WHAT TO WORK ON ▸ From the data that follows, print exactly the lines starting at the one containing "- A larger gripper" and ending at the one containing "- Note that"; include both of them and nothing more.

GIVEN MATERIAL ▸
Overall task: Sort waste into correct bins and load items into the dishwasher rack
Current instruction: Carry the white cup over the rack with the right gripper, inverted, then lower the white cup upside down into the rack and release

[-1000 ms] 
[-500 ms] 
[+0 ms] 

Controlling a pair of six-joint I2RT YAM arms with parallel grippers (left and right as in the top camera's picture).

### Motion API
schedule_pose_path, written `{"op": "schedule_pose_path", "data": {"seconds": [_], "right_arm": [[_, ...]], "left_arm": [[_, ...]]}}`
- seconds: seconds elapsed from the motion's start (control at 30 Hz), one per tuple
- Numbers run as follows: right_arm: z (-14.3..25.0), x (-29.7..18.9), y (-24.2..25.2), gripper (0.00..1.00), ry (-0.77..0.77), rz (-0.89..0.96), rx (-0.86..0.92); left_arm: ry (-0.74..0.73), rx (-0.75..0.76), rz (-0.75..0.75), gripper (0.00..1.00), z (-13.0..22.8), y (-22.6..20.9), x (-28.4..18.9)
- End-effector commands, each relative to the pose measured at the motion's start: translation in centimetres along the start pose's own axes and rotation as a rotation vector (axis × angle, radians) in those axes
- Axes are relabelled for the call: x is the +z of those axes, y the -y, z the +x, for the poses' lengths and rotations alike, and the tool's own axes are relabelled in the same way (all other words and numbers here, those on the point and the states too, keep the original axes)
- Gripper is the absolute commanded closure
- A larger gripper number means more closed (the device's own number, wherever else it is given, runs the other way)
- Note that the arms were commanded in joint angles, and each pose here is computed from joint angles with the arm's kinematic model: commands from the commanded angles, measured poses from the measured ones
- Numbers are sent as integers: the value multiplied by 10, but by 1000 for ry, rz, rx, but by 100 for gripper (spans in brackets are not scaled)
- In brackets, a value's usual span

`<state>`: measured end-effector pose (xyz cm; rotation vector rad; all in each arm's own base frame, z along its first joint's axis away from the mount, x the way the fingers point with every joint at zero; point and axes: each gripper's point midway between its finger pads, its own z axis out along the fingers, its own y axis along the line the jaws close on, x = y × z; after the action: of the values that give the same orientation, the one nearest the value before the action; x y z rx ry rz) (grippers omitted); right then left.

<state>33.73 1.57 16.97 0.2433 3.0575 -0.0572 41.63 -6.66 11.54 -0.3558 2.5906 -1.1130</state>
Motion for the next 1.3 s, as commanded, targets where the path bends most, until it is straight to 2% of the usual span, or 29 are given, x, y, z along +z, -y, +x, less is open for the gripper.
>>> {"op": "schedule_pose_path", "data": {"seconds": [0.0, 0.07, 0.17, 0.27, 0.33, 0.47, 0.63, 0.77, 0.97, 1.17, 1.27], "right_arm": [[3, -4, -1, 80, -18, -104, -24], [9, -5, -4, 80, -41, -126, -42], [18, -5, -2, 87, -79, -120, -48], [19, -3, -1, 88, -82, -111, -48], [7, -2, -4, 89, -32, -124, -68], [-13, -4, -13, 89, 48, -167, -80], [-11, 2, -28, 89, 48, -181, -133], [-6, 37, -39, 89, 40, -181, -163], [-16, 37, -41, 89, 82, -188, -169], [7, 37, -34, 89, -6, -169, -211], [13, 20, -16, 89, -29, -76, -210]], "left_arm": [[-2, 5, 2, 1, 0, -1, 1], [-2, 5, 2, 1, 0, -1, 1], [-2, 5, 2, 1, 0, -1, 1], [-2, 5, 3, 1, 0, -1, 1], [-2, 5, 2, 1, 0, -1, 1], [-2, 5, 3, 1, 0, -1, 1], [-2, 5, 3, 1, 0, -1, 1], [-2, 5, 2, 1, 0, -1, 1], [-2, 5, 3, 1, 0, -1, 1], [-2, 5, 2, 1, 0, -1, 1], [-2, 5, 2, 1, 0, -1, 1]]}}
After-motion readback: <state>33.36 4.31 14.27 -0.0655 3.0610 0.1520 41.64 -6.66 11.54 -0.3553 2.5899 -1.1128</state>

FINISHED EXERCISE ▸
- A larger gripper number means more closed (the device's own number, wherever else it is given, runs the other way)
- Note that the arms were commanded in joint angles, and each pose here is computed from joint angles with the arm's kinematic model: commands from the commanded angles, measured poses from the measured ones

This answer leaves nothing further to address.